This is an automated email from the ASF dual-hosted git repository.
gengliangwang pushed a commit to branch branch-4.x
in repository https://gitbox.apache.org/repos/asf/spark.git
The following commit(s) were added to refs/heads/branch-4.x by this push:
new 19c1b95b9519 [SPARK-56910][SQL] Simplify Cast to byte/short codegen
under ANSI mode
19c1b95b9519 is described below
commit 19c1b95b951905f811401e1e6112cce41dad6a23
Author: Gengliang Wang <[email protected]>
AuthorDate: Wed May 27 11:30:45 2026 -0700
[SPARK-56910][SQL] Simplify Cast to byte/short codegen under ANSI mode
### What changes were proposed in this pull request?
Introduce `CastUtils.java` with nine static helpers for ANSI
overflow-checked narrowing to `byte` / `short`, and use them from `Cast.scala`
(both codegen and eval paths).
Helpers added:
* `shortToByteExact(short)`, `intToByteExact(int)`, `longToByteExact(long)`
* `intToShortExact(int)`, `longToShortExact(long)`
* `floatToByteExact(float)`, `doubleToByteExact(double)`
* `floatToShortExact(float)`, `doubleToShortExact(double)`
`ByteExactNumeric` / `ShortExactNumeric` only expose same-type identity
narrowing (their `toByte(byte)` / `toShort(short)` are trivial), so unlike the
`int` / `long` targets refactored in #55934 — which delegate to
`LongExactNumeric.toInt` / `FloatExactNumeric.toInt` /
`DoubleExactNumeric.toInt` / `toLong` — there is no existing Scala object to
route the byte/short narrowing through. The Java helper is the cleanest fit.
`Cast.scala` changes:
* `castIntegralTypeToIntegralTypeExactCode`: the `byte` / `short` branch
(previously an inline 5-line if/throw block) emits a single
`CastUtils.${integralPrefix(from)}To${target.capitalize}Exact($c)` call. The
`int` branch (added in #55934) is unchanged.
* `castFractionToIntegralTypeCode`: the `byte` / `short` branch (previously
an inline 5-line floor/ceil block plus `lowerAndUpperBound`) emits a single
`CastUtils.${fractionalPrefix(from)}To${target.capitalize}Exact($c)` call.
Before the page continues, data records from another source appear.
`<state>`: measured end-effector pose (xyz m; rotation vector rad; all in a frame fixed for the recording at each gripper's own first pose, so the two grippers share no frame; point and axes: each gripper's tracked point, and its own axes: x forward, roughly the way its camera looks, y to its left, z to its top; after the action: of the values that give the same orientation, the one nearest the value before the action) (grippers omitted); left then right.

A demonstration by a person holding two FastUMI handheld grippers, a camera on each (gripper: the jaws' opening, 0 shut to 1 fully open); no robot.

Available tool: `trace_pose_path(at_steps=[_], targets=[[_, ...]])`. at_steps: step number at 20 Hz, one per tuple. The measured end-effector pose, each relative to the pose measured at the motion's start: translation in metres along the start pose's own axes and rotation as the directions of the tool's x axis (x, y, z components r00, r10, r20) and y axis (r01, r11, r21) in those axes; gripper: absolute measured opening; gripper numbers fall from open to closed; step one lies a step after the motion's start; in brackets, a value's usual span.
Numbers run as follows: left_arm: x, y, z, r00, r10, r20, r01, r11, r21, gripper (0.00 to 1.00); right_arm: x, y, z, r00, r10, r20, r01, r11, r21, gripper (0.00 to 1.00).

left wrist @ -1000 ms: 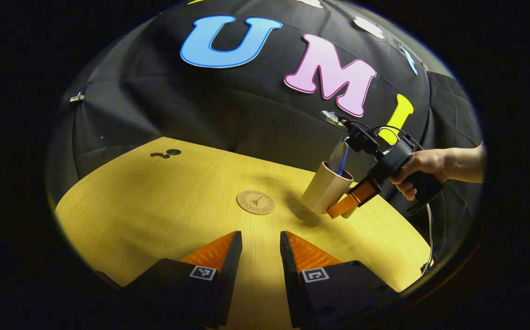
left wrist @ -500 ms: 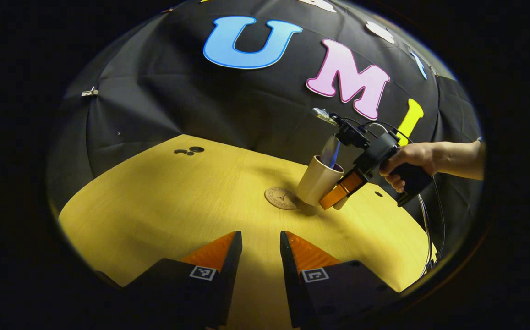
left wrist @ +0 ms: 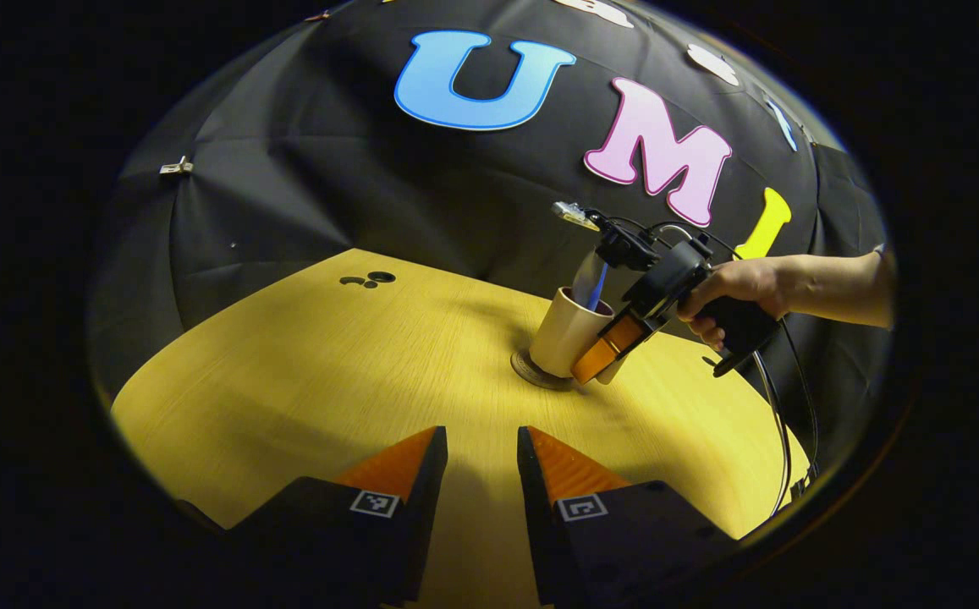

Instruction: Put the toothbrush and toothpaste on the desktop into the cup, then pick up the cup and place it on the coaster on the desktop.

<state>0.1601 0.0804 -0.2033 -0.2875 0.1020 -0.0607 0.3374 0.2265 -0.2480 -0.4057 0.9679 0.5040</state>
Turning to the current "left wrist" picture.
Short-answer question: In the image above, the black cable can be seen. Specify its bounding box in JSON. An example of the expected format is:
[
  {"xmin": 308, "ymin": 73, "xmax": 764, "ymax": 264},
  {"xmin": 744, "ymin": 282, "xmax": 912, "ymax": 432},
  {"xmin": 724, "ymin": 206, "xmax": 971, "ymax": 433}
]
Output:
[{"xmin": 747, "ymin": 317, "xmax": 822, "ymax": 518}]

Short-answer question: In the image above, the white toothpaste tube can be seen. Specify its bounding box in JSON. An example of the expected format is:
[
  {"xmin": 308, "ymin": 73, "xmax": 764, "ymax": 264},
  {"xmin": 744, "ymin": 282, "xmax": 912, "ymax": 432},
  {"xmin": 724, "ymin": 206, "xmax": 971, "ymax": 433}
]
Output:
[{"xmin": 571, "ymin": 250, "xmax": 608, "ymax": 310}]

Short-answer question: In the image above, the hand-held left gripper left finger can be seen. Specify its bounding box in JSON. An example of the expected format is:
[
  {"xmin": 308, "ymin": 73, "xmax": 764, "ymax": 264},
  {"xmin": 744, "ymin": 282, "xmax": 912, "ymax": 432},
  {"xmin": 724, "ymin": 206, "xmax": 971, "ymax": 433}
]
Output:
[{"xmin": 174, "ymin": 425, "xmax": 449, "ymax": 606}]

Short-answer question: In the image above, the round brown coaster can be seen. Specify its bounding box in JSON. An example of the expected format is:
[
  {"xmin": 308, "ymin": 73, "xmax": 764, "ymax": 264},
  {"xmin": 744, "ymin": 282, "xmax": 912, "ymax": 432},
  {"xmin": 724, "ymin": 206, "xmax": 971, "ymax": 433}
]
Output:
[{"xmin": 510, "ymin": 348, "xmax": 579, "ymax": 392}]

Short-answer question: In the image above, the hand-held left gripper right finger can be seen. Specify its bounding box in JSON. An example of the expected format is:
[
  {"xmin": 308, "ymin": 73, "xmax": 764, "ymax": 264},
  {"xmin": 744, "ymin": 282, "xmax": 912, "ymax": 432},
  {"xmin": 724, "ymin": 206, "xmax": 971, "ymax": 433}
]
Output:
[{"xmin": 516, "ymin": 425, "xmax": 740, "ymax": 606}]

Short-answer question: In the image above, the black backdrop cloth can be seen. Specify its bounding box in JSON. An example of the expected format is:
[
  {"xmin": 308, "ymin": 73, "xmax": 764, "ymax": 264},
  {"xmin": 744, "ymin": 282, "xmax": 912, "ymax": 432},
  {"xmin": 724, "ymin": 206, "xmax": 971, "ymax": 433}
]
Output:
[{"xmin": 87, "ymin": 0, "xmax": 892, "ymax": 475}]

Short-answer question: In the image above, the beige cup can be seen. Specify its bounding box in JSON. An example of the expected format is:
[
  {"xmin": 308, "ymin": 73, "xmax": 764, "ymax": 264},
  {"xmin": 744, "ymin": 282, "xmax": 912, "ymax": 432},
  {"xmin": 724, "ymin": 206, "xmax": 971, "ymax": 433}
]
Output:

The
`int` / `long` branch (added in #55934) is unchanged. The now-unused
`lowerAndUpperBound` Scala helper is removed.
* Eval paths for `castToByte` and `castToShort` add ANSI cases for
`ShortType` / `IntegerType` / `LongType` / `FloatType` / `DoubleType` source
types that delegate to the new helpers, replacing the existing multi-line
`exactNumeric.toInt(b) + bounds-check` body.
* Two small `integralPrefix(from: DataType)` / `fractionalPrefix(from:
DataType)` Scala helpers handle the method-name dispatch.
### Why are the changes needed?
Part of SPARK-56908 (umbrella). The byte/short narrowing ANSI bodies were 5
lines each across 8 codegen call sites; this PR collapses them to one line per
call site, matching the int/long target work merged in #55934.
### Does this PR introduce _any_ user-facing change?
No. The compiled behavior is identical; only the emitted Java source text
changes.
### How was this patch tested?
```
build/sbt "catalyst/testOnly *CastSuite *CastWithAnsiOnSuite
*CastWithAnsiOffSuite *AnsiCastSuite *TryCastSuite"
```
307/307 pass.
### Was this patch authored or co-authored using generative AI tooling?
Generated-by: Cursor 1.x
Closes #55935 from gengliangwang/SPARK-56910-cast-byte-short.
Authored-by: Gengliang Wang <[email protected]>
Signed-off-by: Gengliang Wang <[email protected]>
(cherry picked from commit 6165bb0c99f219bc49586548abe61e683857f546)
Signed-off-by: Gengliang Wang <[email protected]>
---
.../spark/sql/catalyst/expressions/CastUtils.java | 98 ++++++++++++++++++++++
.../spark/sql/catalyst/expressions/Cast.scala | 82 +++++++++---------
2 files changed, 142 insertions(+), 38 deletions(-)
diff --git
a/sql/catalyst/src/main/java/org/apache/spark/sql/catalyst/expressions/CastUtils.java
b/sql/catalyst/src/main/java/org/apache/spark/sql/catalyst/expressions/CastUtils.java
new file mode 100644
index 000000000000..700f7e41d233
--- /dev/null
+++
b/sql/catalyst/src/main/java/org/apache/spark/sql/catalyst/expressions/CastUtils.java
@@ -0,0 +1,98 @@
+/*
+ * Licensed to the Apache Software Foundation (ASF) under one or more
+ * contributor license agreements. See the NOTICE file distributed with
+ * this work for additional information regarding copyright ownership.
+ * The ASF licenses this file to You under the Apache License, Version 2.0
+ * (the "License"); you may not use this file except in compliance with
+ * the License. You may obtain a copy of the License at
+ *
+ * http://www.apache.org/licenses/LICENSE-2.0
+ *
+ * Unless required by applicable law or agreed to in writing, software
+ * distributed under the License is distributed on an "AS IS" BASIS,
+ * WITHOUT WARRANTIES OR CONDITIONS OF ANY KIND, either express or implied.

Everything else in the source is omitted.